Espero que vocês gostem assim como eu!
Beijos,
Paty
FORMIGUINHAZ
Elas estão por toda parte. Percorrem o teclado do meu computador, circulando por jotas, efes e arrobas. Somem entre as teclas do alfabeto, reaparecem nas teclas de pontuação. Viraram assunto.
Formigas.Tão pequenas que eu diria que são poeiras caminhantes. Assentam-se na cozinha, principalmente. Gostam de Trakinas de morango, bolo de chocolate, biscoito amanteigado e croissant doce. Pingos de coca-cola sobre a mesa fazem a festa das mais infantis, que descem pelas paredes em fila indiana, como se estivessem na pré-escola, rumo ao recreio. Eu limpo, varro, escondo, mas elas acham. São formigas de vanguarda, minimalistas, desaparecem no underground. Algumas, diabéticas, não comem açúcar: ainda ontem atacaram um pacote de salgadinhos finíssimos.
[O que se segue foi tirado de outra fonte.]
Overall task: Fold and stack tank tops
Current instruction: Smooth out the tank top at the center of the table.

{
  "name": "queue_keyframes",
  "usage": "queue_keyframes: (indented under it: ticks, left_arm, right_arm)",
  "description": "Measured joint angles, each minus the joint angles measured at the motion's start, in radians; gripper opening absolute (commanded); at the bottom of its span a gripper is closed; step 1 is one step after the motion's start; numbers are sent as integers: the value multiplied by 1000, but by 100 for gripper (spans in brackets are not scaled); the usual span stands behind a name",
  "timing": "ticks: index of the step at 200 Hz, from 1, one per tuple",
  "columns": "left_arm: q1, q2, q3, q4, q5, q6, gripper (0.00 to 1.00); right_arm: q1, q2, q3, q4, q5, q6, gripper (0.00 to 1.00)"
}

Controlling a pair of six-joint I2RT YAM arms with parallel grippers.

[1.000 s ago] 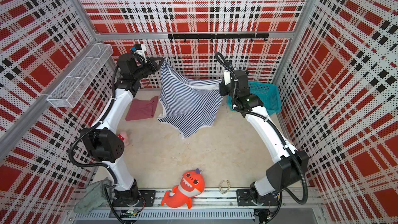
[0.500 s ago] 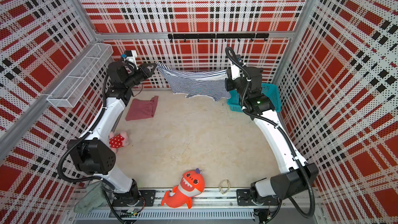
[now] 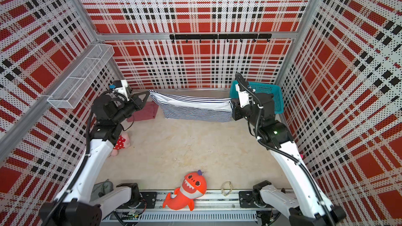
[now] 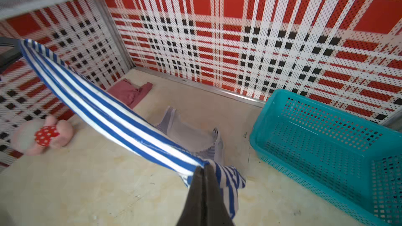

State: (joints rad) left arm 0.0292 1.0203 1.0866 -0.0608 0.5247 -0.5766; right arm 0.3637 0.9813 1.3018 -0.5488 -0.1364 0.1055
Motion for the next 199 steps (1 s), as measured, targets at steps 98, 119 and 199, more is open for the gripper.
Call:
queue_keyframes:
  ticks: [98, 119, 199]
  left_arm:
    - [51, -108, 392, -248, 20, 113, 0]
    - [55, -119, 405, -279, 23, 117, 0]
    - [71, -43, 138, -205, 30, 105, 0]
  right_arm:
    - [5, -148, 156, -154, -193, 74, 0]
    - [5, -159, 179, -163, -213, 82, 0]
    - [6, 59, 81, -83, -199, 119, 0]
Já as surpreendi entre os livros. Preferem literatura nacional, talvez saibam ler. Mas duas ou três andam cobiçando um exemplar de poemas de Mario Benedetti escrito na língua natal do poeta, o castelhano.Viajadas, minhas formigas, e líricas.
Tenho uma foto em cima da mesa de trabalho, eu e mais duas amigas numa festa, estamos alegres e, sendo verão, decotadas. Uma formiguinha subiu pelo suporte que segurava a foto, farejou a foto (é uma formiga das cachorras) e adentrou um decote, que não era o meu, mas da amiga que estava de vermelho. Formigas reconhecem cores, volumes e cheiros.
E pensam. As formigas aqui de casa pensam e pensam rápido. Se estou assassinando uma ignorante que tenta entrar no microondas, a outra, lá na outra ponta, corre. São formigas atletas, as minhas. Dão no pé e avisam entre si: sujou! Não se falam com a boca, mas com os olhos amedrontados, meio vesgos. E escapam.
Vaidosas, minhas formiguinhas. Já as surpreendi lendo um rótulo em francês de um creme da Lancôme: pediram que eu traduzisse Soin Régénérant Visible. Mandei elas escolherem um hidratante nacional e que não me amolassem.
Saradas, às vezes enfrentam um carpete, difícil de caminhar, mas que deixa suas perninhas rijas, como se jogassem vôlei de praia. Pelo carpete vão até o banheiro das crianças, mas se arrependem, se afogam, totalmente despreparadas para o mundo selvagem. Observo-as sumindo pelo ralo, fazendo-se de mortas no rejunte, entre dois azulejos escorregadios. Corajosas, porém amadoras.
Formigas experientes não saem da cozinha, respeitam a geladeira e dormem junto à cesta de pães, onde sempre se descola um farelo. Circundam a lata de lixo e dão plantão na janela, talvez até assoviem pras vizinhas: venham, hoje tem geléia!
Quase todas são desleais, subornam os dedetizadores e conhecem algumas táticas do MST: invadem e se instalam, os donos que se danem. Imagino o que não fazem num MacDonald's. Algumas, atraídas por alguma gota de suco de uva, são recolhidas com um perfex molhado e passam dessa para uma pior, mas reproduzem-se rápido: são férteis, e sendo tantas, já não luto mais.
Martha Medeiros
(Crônica: Formiguinhaz escrita em Abril de 2001 - retirada do Livro NON-STOP: Crônicas do Cotidiano, p.196- 198. L&PM Pocket).